*** Opening of DATA SEGMENT ***

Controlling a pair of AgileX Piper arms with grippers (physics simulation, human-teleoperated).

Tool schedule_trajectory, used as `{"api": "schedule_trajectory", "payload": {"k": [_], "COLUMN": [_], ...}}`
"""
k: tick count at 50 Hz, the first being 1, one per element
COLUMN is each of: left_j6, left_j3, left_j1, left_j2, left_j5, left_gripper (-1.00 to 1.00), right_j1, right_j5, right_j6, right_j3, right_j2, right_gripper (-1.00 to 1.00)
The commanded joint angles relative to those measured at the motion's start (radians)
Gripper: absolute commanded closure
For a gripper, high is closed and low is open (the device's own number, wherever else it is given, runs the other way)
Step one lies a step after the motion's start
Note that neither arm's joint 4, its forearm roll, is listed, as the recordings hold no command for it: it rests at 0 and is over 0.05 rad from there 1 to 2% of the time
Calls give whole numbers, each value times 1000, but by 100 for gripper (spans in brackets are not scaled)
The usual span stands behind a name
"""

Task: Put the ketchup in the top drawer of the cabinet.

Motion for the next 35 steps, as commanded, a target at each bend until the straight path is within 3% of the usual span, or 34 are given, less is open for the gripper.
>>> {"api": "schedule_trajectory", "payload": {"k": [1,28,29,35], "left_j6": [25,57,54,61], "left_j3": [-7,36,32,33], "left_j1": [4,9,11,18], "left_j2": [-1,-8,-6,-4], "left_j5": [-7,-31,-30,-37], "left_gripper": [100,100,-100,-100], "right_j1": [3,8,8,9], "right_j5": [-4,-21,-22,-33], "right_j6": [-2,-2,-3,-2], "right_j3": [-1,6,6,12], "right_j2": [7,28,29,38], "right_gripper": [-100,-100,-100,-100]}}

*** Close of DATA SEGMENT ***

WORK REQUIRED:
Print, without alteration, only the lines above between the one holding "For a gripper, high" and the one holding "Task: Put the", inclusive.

WRITTEN SOLUTION:
For a gripper, high is closed and low is open (the device's own number, wherever else it is given, runs the other way)
Step one lies a step after the motion's start
Note that neither arm's joint 4, its forearm roll, is listed, as the recordings hold no command for it: it rests at 0 and is over 0.05 rad from there 1 to 2% of the time
Calls give whole numbers, each value times 1000, but by 100 for gripper (spans in brackets are not scaled)
The usual span stands behind a name
"""

Task: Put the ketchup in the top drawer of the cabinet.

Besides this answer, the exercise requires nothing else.